Ever since I started having suspicions of the role of olfaction in scavenging behaviours of Tyrannosaurus rex, I have been interested in the olfactory capabilities in predators and how they correlate with their behaviours. So much that I bought a nice book called Predator-prey dynamics: the role of olfaction. However, I shan't write about that book today, even though I quite like it. Instead I shall comment on a paper that became available in Proceedings of the Royal Society B.
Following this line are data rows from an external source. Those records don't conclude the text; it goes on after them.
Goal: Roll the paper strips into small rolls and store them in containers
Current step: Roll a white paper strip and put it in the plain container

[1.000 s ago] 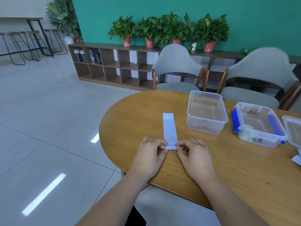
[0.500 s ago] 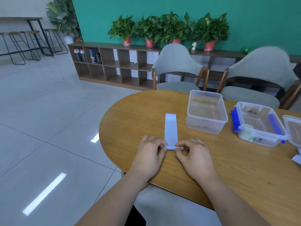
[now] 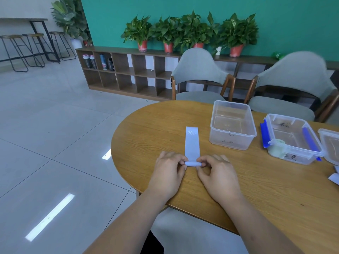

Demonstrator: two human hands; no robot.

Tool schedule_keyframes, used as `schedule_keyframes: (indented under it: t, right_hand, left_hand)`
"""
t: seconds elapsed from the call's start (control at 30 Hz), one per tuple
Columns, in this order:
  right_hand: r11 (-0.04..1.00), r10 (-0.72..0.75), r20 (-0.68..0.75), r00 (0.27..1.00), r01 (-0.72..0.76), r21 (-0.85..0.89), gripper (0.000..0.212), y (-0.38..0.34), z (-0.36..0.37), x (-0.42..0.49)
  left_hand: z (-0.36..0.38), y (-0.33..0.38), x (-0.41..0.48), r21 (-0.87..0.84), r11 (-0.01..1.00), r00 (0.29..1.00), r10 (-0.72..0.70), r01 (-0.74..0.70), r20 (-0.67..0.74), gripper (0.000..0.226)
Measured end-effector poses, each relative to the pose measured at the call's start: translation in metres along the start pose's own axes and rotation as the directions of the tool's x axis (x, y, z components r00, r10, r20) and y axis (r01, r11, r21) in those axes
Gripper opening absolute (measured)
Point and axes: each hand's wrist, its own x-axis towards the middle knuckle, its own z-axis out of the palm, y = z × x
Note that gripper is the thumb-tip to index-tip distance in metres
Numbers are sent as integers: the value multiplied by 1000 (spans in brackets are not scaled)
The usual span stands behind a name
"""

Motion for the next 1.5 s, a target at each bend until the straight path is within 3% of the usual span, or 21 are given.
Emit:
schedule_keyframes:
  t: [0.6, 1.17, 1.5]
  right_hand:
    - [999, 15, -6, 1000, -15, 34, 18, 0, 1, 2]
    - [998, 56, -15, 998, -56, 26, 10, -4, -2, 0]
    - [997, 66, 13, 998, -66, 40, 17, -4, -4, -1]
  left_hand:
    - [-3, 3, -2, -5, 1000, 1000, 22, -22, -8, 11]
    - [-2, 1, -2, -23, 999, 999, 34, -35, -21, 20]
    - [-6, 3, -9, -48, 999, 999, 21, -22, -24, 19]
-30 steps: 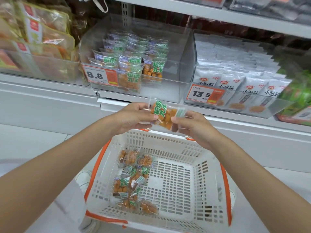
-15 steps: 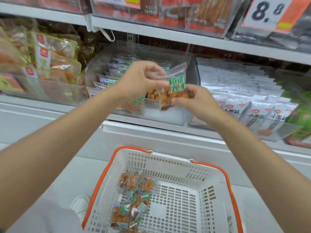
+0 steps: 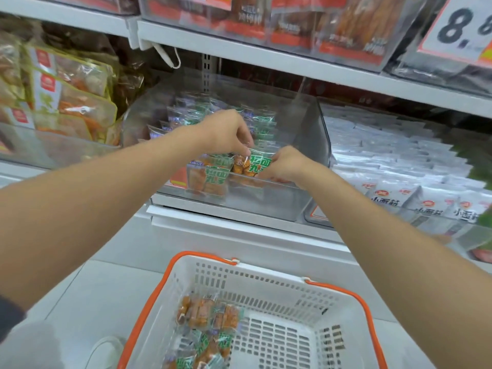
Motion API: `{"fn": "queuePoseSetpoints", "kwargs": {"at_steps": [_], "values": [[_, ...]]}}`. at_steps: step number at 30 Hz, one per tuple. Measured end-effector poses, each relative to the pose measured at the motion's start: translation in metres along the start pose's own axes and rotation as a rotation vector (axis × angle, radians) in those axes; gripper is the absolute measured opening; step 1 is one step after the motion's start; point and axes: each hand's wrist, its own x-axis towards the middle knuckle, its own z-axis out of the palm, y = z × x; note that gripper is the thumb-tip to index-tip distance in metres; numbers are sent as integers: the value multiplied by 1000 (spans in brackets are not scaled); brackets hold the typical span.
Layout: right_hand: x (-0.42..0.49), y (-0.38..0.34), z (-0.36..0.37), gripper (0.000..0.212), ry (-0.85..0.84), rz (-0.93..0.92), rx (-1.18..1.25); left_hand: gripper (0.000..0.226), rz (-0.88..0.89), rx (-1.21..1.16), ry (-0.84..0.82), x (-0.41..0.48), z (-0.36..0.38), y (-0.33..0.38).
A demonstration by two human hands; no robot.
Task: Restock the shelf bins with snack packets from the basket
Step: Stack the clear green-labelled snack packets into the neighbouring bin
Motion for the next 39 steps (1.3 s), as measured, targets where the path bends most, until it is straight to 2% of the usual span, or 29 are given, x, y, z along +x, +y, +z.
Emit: {"fn": "queuePoseSetpoints", "kwargs": {"at_steps": [3, 6, 13, 17, 22, 26, 29, 31, 33, 35, 37, 39], "values": [[0, 2, 1, 37, -36, 28, -45, 20, 16, 14, -12, -1, -1, 0], [0, 5, 8, 42, -67, 77, 47, 19, 1, 2, -27, -4, 0, 0], [-4, 9, -2, 21, -50, 128, 81, 15, -28, -138, 17, -7, 4, 6], [-1, 6, 3, 29, -36, 130, 13, 15, -42, -55, 41, -5, 9, 6], [-2, 0, 6, 21, -33, 93, -133, 18, -117, -15, 15, -10, 12, -1], [-6, 6, 0, 22, -1, 95, -27, 22, -123, 0, -13, -18, 9, 1], [-12, 9, -6, 15, 133, 23, 73, 30, -129, 48, 28, -25, 7, 4], [-23, 10, -8, 34, 283, -80, 80, 31, -104, 92, 162, -32, 7, 7], [-45, 8, -6, 41, 468, -265, 129, 23, -69, 74, 339, -46, 8, 15], [-70, 7, -1, 37, 596, -472, 179, 8, -59, -16, 470, -66, 12, 26], [-92, 16, 12, 26, 607, -562, 176, 3, -56, -64, 529, -91, 23, 39], [-111, 31, 33, 20, 531, -536, 179, 7, -52, -121, 520, -118, 42, 47]]}}
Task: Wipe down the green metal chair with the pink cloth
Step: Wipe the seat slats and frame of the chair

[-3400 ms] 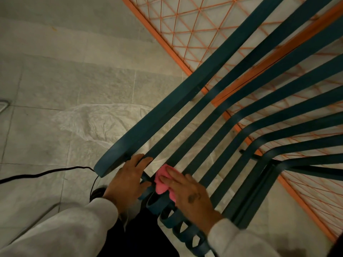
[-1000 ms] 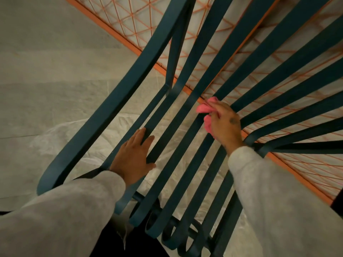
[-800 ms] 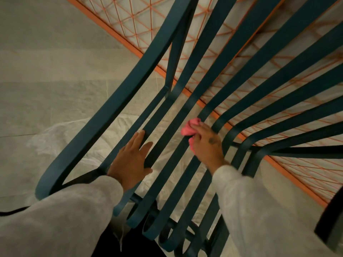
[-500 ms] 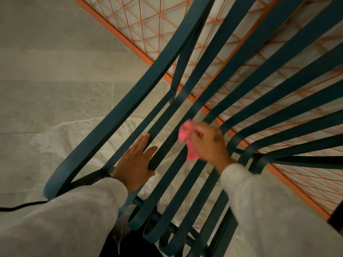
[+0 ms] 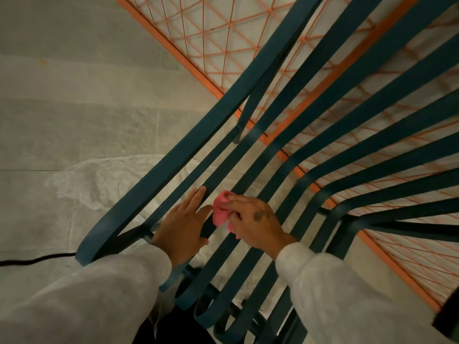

I refer to the new study by Darla Zelenitsky and colleagues on the olfactory bulbs in theropod dinosaurs and alligator. Zelenitsky et al. (2009) provide the "first quantitative evaluation of the olfactory acuity in extinct theropod dinosaurs". They calculate relative olfactory bulb sizes (olfactory ratio: the size of the olfactory bulb relative to the size of the cerebral hemisphere) in 21 species of theropods (including Archaeopteryx) and 1 species of crocodilian (Alligator mississippiensis) using the greatest linear dimensions measured from endocasts, CT-scan slices, or from the impressions left on the ventral surfaces of the frontals and parietals. This last bit of information, I thought is very interesting. Although the authors themselves state that there are uncertainties associated with olfactory ratios calculated from the fronto-parietal measurements and thus exclude them from independent contrasts analysis, it demonstrates that we don't necessarily need complete endocasts to extract information regarding that dinosaur's brain, however partial the information may be; it still provides some information regardless. In calculating the olfactory ratios, Zelenitsky et al. (2009) use the greatest dimensions, meaning that their ratios are not restricted to homologous measurements, i.e. depth/depth or height/height, but attempt to capture a purely geometric ratio between maximum measurements; height/depth or depth/height ratios, whichever ones happened to represent the greatest diameter - so that's kind of neat.
Their total data of 29 points are replotted here (see above) as log olfactory ratios against log body mass. A least squares regression (LSR) line is fitted onto 19 of these data points. LSR is conducted on all theropod taxa, so excluding Alligator but also Gorgosaurus and Albertosaurus because the data for these two taxa are derived from the less reliable fronto-parietal measurements. Each species is represented by a single datum, i.e. redundant points are excluded. The LSR line with 95% confidence intervals on this reduced data set is shown superimposed onto a bivariate plot of the total 29 data points.
As you can see, I followed Zelenitsky et al.'s (2009) procedure in data reduction but conducted LSR directly on log transformed data while they performed a LSR on independent contrasts. In other words, their regression analysis is based on data with any phylogenetic signals inherent in the dataset removed. However, my plot and LSR best-fit line above looks identical to their Figure 2, which is labeled "independent contrast least-squares regression", but their actual independent contrasts LSR presented in their supplementary materials show a line forced through the origin so is clearly not the same line as presented in Fig. 2. But the stats presented (slope and r value) in the same fig are for the independent contrast LSR. A minor point, I know...
So regardless of what LSR best-fit line is presented, it is quite clear that the relationship between olfatory ratios and body mass for theropod dinosaurs is probably different from that of Alligator; although as crocodilians are only represented by three members of a single species A. mississippiensis there is no knowing what the crocodilian relationship truly is. However, it is obvious that Alligator has a much higher olfactory ratio compared to those in theropods of similar sizes. Perhaps, the role of olfaction is different in alligators from those in theropods.
Another thing to note is that all theropods including Archaeopteryx seem to fall along the tragectory of the best-fit line. The notable exceptions are tyrannosaurids (excluding Dilong), dromaeosaurids, ornithomimosaurs and Citipati, the former two groups above and the latter two below the line. Zelenitsky et al. (2009) determine if these groups are higher or lower than expected based on the 95% confidence intervals, but I'm not entirely sure if that is a good criterion as these confidence intervals are surely for the slope and intercept and nothing to do with the quantile of data distribution...? Analyses on residuals and other regression diagnostics are used to identify outliers so why not use that? - well, I don't know, who cares...
Anyway, the point of this paper was that, it was the first attempt at quantifying olfaction in extinct theropods, and it shows that aside from Tyrannosaurus rex, which always gets the spotlight for having high olfactory ratios, other large tyrannosaurids but also dromaeosaurs also have relatively high olfactory ratios, and that this is not unique to T. rex. On the other hand, ornithomimosaurs and an oviraptorosaur seem to possess relatively low olfactory ratios. Now, the physiological or ecological interpretations from these results are still unknown, but we could infer that there was something different in the physiology/ecology of these groups of theropods from an "average" or primitive theropod condition.
Zelenitsky, D. K., Therrien, F., and Kobayashi, Y. 2009. Olfactory acuity in theropods: palaeobiological and evolutionary implications. Proc. R. Soc. B. 276: 667-673.